## WHAT THE EXERCISE ASKS:
Drop every image, then reproduce the data exactly as given.

## SUPPLIED INFORMATION:

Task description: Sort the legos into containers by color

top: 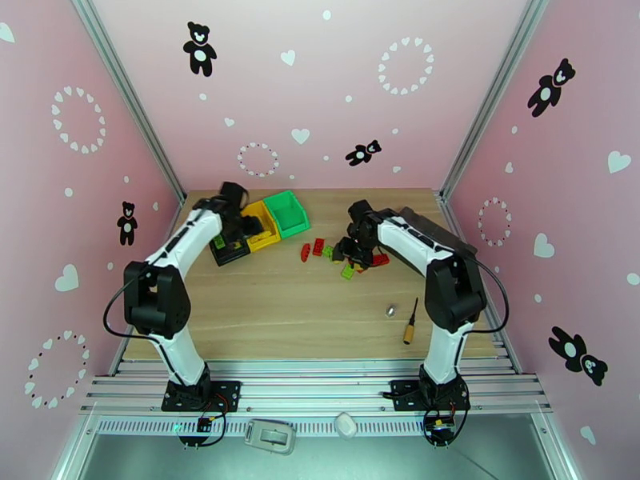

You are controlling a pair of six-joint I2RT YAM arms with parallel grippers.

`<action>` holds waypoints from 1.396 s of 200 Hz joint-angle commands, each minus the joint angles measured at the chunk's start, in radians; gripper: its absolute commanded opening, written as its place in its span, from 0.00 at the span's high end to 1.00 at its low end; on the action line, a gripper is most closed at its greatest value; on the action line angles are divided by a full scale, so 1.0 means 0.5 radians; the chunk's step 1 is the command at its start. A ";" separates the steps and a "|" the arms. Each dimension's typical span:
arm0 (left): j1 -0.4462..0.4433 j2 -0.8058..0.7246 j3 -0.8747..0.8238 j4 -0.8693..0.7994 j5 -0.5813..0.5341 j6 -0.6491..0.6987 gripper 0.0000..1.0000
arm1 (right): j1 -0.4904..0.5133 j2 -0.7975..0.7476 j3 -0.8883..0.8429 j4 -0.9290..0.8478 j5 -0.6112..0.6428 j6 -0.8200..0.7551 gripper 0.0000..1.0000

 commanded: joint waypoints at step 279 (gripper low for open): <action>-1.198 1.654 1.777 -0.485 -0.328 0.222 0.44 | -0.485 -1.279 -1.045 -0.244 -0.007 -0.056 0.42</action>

## ANSWER TO THIS TASK:
Task description: Sort the legos into containers by color

top: 

You are controlling a pair of six-joint I2RT YAM arms with parallel grippers.

`<action>` holds waypoints from 1.396 s of 200 Hz joint-angle commands, each minus the joint angles measured at the chunk's start, in radians; gripper: its absolute commanded opening, written as its place in its span, from 0.00 at the span's high end to 1.00 at its low end; on the action line, a gripper is most closed at its greatest value; on the action line angles are divided by a full scale, so 1.0 means 0.5 radians; the chunk's step 1 is the command at its start. A ";" separates the steps and a "|" the arms. Each dimension's typical span:
arm0 (left): j1 -0.4462..0.4433 j2 -0.8058..0.7246 j3 -0.8747..0.8238 j4 -0.8693..0.7994 j5 -0.5813..0.5341 j6 -0.6491..0.6987 gripper 0.0000..1.0000
arm1 (right): j1 -0.4904..0.5133 j2 -0.7975..0.7476 j3 -0.8883..0.8429 j4 -0.9290..0.8478 j5 -0.6112..0.6428 j6 -0.8200..0.7551 gripper 0.0000..1.0000

 commanded: joint waypoints at step 279 (gripper low for open): <action>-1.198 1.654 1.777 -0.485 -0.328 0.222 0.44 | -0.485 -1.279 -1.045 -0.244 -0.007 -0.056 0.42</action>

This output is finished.